Fu Yuchen, Liu Quan, Ling Xionghong, Cui Zhiming
Suzhou Industrial Park Institute of Services Outsourcing, Suzhou, Jiangsu 215123, China ; School of Computer Science and Technology, Soochow University, Suzhou, Jiangsu 215006, China.
School of Computer Science and Technology, Soochow University, Suzhou, Jiangsu 215006, China.
ScientificWorldJournal. 2014 Jan 28;2014:120760. doi: 10.1155/2014/120760. eCollection 2014.

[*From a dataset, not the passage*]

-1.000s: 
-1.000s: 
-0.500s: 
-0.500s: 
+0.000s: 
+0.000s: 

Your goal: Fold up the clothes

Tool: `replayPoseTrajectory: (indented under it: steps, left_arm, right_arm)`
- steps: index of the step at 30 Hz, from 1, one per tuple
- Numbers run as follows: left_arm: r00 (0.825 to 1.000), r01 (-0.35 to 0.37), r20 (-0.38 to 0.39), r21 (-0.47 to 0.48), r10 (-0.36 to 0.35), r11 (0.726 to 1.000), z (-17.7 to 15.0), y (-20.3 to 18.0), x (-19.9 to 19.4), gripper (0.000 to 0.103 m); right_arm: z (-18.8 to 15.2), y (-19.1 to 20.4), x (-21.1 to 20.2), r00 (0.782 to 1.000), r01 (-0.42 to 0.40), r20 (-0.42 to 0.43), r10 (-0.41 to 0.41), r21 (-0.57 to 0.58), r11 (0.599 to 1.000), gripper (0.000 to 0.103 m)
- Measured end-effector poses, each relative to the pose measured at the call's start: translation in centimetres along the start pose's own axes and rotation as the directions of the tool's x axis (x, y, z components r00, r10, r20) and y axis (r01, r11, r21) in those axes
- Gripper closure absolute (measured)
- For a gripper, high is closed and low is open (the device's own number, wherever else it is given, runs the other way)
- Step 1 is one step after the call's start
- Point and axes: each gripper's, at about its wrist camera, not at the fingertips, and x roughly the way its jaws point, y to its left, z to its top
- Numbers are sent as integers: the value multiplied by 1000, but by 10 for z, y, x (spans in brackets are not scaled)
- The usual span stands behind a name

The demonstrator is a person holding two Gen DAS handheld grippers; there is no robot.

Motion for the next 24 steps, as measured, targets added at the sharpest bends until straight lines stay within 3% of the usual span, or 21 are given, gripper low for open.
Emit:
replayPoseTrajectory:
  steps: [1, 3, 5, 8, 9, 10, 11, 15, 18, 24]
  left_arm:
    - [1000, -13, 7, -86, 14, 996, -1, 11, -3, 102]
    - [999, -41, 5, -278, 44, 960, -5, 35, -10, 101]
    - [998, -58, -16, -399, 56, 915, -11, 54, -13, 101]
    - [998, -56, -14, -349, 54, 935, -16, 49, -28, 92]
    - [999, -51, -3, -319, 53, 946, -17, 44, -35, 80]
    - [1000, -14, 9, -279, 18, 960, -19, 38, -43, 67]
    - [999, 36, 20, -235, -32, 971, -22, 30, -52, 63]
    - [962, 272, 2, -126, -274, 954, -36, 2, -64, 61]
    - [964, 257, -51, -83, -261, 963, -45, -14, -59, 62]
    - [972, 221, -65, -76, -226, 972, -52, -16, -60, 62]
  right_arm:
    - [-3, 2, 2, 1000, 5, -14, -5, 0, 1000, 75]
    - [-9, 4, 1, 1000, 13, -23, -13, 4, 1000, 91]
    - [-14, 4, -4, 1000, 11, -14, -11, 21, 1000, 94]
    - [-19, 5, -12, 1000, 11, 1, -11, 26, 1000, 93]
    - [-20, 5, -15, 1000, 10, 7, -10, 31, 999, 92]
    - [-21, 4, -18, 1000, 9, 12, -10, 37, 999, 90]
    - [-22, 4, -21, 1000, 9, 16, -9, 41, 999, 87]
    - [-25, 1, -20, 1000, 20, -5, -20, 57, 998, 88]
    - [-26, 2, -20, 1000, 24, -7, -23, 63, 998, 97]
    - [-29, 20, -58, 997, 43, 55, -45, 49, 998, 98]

Reinforcement learning (RL) is one kind of interactive learning methods. Its main characteristics are "trial and error" and "related reward." A hierarchical reinforcement learning method based on action subrewards is proposed to solve the problem of "curse of dimensionality," which means that the states space will grow exponentially in the number of features and low convergence speed. The method can reduce state spaces greatly and choose actions with favorable purpose and efficiency so as to optimize reward function and enhance convergence speed. Apply it to the online learning in Tetris game, and the experiment result shows that the convergence speed of this algorithm can be enhanced evidently based on the new method which combines hierarchical reinforcement learning algorithm and action subrewards. The "curse of dimensionality" problem is also solved to a certain extent with hierarchical method. All the performance with different parameters is compared and analyzed as well.
强化学习(RL)是一种交互式学习方法。其主要特点是“试错”和“相关奖励”。为解决“维度诅咒”问题,即状态空间会随着特征数量呈指数增长且收敛速度较慢,提出了一种基于动作子奖励的分层强化学习方法。该方法可以大幅减少状态空间,并以良好的目的和效率选择动作,从而优化奖励函数并提高收敛速度。将其应用于俄罗斯方块游戏的在线学习中,实验结果表明,基于分层强化学习算法与动作子奖励相结合的新方法,该算法的收敛速度能得到显著提高。分层方法也在一定程度上解决了“维度诅咒”问题。同时还对不同参数下的所有性能进行了比较和分析。